Loading and Building Stemmers
This document explains how to acquire a compiled Radixor stemmer in Java.
Load a bundled language dictionary
Bundled language resources are simple to use and compile directly into a FrequencyTrie<String> during loading.
import java.io.IOException;
import org.egothor.stemmer.FrequencyTrie;
import org.egothor.stemmer.ReductionMode;
import org.egothor.stemmer.StemmerPatchTrieLoader;
public final class BundledLanguageExample {
private BundledLanguageExample() {
throw new AssertionError("No instances.");
}
public static void main(final String[] arguments) throws IOException {
final FrequencyTrie<String> trie = StemmerPatchTrieLoader.load(
StemmerPatchTrieLoader.Language.US_UK_PROFI,
true,
ReductionMode.MERGE_SUBTREES_WITH_EQUIVALENT_RANKED_GET_ALL_RESULTS);
}
}
The storeOriginal flag controls whether the canonical stem is inserted as a no-op patch entry for the stem itself.
Load a textual dictionary
Loading from a dictionary file follows the same preparation model as bundled resources, but the source comes from your own file or path. Each non-empty logical line starts with the stem and may contain zero or more variants. Input is normalized to lower case using Locale.ROOT, and trailing remarks introduced by # or // are ignored.

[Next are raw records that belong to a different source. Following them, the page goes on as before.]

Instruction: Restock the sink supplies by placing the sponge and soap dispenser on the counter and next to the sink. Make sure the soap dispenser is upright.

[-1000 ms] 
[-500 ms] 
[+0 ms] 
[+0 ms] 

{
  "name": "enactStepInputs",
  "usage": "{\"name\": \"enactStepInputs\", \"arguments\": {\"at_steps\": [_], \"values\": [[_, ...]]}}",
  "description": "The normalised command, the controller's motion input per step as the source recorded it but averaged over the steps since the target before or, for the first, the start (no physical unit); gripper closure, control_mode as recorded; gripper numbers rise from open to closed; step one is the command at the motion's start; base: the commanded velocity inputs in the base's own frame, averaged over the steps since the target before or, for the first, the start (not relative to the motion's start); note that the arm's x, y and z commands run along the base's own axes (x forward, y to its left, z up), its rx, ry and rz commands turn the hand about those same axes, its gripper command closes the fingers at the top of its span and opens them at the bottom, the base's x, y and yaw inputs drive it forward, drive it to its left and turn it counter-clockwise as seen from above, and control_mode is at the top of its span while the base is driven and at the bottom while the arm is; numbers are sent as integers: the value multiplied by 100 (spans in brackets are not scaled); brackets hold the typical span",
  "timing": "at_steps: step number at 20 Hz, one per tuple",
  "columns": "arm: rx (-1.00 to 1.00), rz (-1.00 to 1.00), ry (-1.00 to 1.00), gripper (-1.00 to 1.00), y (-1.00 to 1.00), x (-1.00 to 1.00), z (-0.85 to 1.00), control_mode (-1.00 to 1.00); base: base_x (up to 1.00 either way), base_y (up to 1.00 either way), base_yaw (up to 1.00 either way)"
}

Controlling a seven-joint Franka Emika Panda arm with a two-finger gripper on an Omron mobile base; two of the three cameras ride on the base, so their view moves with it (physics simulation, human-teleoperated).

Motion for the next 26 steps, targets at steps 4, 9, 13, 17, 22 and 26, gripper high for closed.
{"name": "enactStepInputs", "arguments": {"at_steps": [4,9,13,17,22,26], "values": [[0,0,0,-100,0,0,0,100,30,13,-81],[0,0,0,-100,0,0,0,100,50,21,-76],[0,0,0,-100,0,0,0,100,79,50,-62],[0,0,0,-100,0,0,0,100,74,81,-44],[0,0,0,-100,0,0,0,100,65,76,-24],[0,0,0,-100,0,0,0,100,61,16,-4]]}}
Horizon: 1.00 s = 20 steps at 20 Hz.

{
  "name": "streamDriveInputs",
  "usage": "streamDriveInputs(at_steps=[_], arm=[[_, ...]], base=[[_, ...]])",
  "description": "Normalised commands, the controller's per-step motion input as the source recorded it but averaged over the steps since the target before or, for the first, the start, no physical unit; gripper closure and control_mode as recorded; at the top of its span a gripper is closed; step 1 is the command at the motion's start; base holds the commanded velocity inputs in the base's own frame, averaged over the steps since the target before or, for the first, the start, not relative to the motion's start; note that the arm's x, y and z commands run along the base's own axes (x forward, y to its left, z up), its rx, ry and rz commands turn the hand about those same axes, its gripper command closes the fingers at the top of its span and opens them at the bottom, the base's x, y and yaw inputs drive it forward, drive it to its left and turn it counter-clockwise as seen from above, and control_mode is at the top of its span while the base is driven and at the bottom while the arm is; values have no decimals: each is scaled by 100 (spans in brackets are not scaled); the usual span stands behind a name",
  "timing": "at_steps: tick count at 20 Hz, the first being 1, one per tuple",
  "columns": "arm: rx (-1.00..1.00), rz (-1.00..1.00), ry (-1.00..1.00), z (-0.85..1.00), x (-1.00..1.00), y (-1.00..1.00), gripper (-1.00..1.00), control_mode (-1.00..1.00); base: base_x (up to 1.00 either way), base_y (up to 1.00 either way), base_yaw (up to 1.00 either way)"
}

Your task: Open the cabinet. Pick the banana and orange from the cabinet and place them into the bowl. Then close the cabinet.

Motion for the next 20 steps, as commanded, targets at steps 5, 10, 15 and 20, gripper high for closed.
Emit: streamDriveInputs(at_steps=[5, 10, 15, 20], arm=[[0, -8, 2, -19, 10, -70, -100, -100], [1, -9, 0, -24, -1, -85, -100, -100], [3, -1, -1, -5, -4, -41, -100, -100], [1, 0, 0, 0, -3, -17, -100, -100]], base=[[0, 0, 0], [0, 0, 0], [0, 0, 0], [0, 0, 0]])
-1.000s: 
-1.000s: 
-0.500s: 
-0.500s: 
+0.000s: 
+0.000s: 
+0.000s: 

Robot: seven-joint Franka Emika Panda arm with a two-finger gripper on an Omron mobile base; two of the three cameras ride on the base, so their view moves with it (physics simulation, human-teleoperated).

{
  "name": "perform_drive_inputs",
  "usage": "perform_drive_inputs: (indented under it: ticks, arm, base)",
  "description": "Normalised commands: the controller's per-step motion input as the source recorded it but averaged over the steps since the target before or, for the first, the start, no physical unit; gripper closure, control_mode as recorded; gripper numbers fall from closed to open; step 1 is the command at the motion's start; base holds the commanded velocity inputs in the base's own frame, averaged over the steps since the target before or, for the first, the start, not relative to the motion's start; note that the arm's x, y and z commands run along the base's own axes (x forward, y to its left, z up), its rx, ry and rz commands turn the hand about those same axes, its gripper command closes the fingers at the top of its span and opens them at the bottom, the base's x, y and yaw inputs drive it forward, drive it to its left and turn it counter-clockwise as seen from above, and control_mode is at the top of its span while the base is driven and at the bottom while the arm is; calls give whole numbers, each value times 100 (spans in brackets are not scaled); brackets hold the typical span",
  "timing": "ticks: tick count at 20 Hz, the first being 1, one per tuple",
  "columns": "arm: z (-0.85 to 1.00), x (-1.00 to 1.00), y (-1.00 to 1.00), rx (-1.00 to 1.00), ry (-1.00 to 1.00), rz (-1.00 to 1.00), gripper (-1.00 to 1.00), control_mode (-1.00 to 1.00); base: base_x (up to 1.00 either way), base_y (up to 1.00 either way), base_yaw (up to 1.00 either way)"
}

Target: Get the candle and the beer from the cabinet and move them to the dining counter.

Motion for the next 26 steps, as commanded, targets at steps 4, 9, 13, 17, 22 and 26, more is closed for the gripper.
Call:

import java.io.IOException;
import java.nio.file.Path;
import org.egothor.stemmer.FrequencyTrie;
import org.egothor.stemmer.ReductionMode;
import org.egothor.stemmer.ReductionSettings;
import org.egothor.stemmer.StemmerPatchTrieLoader;
public final class LoadTextDictionaryExample {
private LoadTextDictionaryExample() {
throw new AssertionError("No instances.");
}
public static void main(final String[] arguments) throws IOException {
final FrequencyTrie<String> trie = StemmerPatchTrieLoader.load(
Path.of("data", "stemmer.txt"),
true,
ReductionSettings.withDefaults(
ReductionMode.MERGE_SUBTREES_WITH_EQUIVALENT_RANKED_GET_ALL_RESULTS));
}
}
Load a compiled binary artifact
Binary loading is typically the preferred runtime path because it avoids reparsing the textual source and skips the preparation step entirely.
import java.io.IOException;
import java.nio.file.Path;
import org.egothor.stemmer.FrequencyTrie;
import org.egothor.stemmer.StemmerPatchTrieLoader;
public final class LoadBinaryExample {
private LoadBinaryExample() {
throw new AssertionError("No instances.");
}
public static void main(final String[] arguments) throws IOException {
final FrequencyTrie<String> trie = StemmerPatchTrieLoader.loadBinary(
Path.of("stemmers", "english.radixor.gz"));
}
}
The binary format is the native FrequencyTrie serialization wrapped in GZip compression.
Build directly with a mutable builder
A FrequencyTrie.Builder<V> accepts repeated put(key, value) calls and compiles the final read-only trie through build(). Compilation performs bottom-up reduction and produces the compact immutable runtime representation.
import org.egothor.stemmer.FrequencyTrie;
import org.egothor.stemmer.PatchCommandEncoder;
import org.egothor.stemmer.ReductionMode;
import org.egothor.stemmer.ReductionSettings;
public final class BuilderExample {
private BuilderExample() {
throw new AssertionError("No instances.");
}
public static void main(final String[] arguments) {
final ReductionSettings settings = ReductionSettings.withDefaults(
ReductionMode.MERGE_SUBTREES_WITH_EQUIVALENT_RANKED_GET_ALL_RESULTS);
final FrequencyTrie.Builder<String> builder =
new FrequencyTrie.Builder<>(String[]::new, settings);
final PatchCommandEncoder encoder = new PatchCommandEncoder();
builder.put("running", encoder.encode("running", "run"));
builder.put("runs", encoder.encode("runs", "run"));
builder.put("ran", encoder.encode("ran", "run"));
builder.put("runner", encoder.encode("runner", "run"));
final FrequencyTrie<String> trie = builder.build();
System.out.println("Canonical node count: " + trie.size());
}
}
Preparation-time memory characteristics
Compilation is commonly a one-time preparation activity and is generally fast enough not to be the main operational concern. The more important constraint is memory usage while building from textual dictionary data. Before reduction produces the compact immutable structure, the mutable build-time representation keeps the inserted data in memory. This is precisely why very large source dictionaries may require noticeably more memory during preparation than after compilation. The resulting compiled trie, by contrast, is designed as the compact runtime form.
This makes offline preparation especially attractive for large dictionaries.